Belden Bridge, Belden, CA – K. Foskett
The most talked about topic on trial. Apart from water it is the only other absolute necessity for your hike. You’ll be amazed at how much weight and space a weeks’ worth of food will take up but there’s little you can do about it.
It is hopefully obvious to you that weight is paramount here. You have to supply breakfast, lunch, dinner and snacks. Carbohydrates are the most important as they provide your energy but don’t forget proteins and fats which are also crucial. Once you’ve walked for a couple of hundred miles you will soon realise what you’ll crave, what you can’t stand and adjust your re-supply accordingly.
Most thru-hikers re-supply in town every week or so, this is how I did and would recommend you do the same. The other option is mail drops where you buy all or most of your supplies in advance and send them up trail via the postal service to be collected as you move on.

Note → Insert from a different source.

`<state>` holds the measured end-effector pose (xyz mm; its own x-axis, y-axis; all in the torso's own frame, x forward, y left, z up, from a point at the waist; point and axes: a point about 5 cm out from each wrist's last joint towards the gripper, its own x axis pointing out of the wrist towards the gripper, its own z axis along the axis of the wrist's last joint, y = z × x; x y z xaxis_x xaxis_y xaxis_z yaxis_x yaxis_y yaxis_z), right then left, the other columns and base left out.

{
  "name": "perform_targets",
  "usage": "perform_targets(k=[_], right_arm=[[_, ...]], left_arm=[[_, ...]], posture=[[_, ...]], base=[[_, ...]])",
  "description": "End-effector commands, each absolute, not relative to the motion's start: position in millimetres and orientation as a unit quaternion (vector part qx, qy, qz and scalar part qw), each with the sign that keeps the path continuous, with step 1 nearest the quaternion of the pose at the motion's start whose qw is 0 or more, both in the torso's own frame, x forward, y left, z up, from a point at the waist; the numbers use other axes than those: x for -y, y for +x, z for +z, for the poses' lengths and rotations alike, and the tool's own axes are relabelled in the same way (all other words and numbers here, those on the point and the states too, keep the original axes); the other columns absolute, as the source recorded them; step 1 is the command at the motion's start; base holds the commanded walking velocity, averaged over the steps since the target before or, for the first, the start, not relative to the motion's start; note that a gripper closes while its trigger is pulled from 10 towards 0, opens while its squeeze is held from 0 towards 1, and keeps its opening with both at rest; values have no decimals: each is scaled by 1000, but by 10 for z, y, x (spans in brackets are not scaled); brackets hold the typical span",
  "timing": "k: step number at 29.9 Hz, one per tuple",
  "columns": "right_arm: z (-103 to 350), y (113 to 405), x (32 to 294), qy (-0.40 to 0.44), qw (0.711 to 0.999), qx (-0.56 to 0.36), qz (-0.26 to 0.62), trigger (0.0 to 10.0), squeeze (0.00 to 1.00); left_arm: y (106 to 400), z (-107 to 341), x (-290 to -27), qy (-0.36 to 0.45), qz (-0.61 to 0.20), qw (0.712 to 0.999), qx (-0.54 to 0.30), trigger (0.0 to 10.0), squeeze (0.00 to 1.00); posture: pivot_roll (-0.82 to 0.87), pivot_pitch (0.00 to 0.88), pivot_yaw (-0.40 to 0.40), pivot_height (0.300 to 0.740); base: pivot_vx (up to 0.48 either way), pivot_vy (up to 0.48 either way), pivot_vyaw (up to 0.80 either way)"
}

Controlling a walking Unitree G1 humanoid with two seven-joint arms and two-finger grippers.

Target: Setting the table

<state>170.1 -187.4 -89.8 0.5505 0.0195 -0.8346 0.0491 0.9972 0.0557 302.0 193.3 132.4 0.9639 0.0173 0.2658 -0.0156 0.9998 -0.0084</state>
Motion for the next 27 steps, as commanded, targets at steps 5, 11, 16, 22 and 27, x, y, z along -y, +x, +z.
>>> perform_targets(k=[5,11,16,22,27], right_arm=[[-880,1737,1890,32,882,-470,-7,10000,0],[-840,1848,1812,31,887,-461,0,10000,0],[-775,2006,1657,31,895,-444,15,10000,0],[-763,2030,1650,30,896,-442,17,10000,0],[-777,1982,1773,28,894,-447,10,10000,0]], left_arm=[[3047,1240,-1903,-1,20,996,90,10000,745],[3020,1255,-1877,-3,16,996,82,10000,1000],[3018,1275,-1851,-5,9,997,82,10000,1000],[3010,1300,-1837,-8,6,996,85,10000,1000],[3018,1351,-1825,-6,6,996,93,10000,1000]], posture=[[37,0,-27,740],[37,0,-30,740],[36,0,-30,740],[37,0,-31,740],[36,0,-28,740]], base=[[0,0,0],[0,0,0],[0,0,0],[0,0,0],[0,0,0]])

You can save a lot of money because you’re buying in bulk but remember that you will also be paying postage, perhaps around £6.00 / $10.00 for every drop, and on the basis of one a week, that could work out at £144.00 / $240.00. It’s not for everyone but is important if you have dietary restrictions (vegetarian, intolerances to some food groups etc).
A re-supply in town will mean ‘decanting’ your food stuffs into Ziplock bags. This gets rid of unwanted packaging, and weight, and prevents food spillage. It also means you can add ingredients to others, for example some chilli powder to your soups, sugar in your granola etc.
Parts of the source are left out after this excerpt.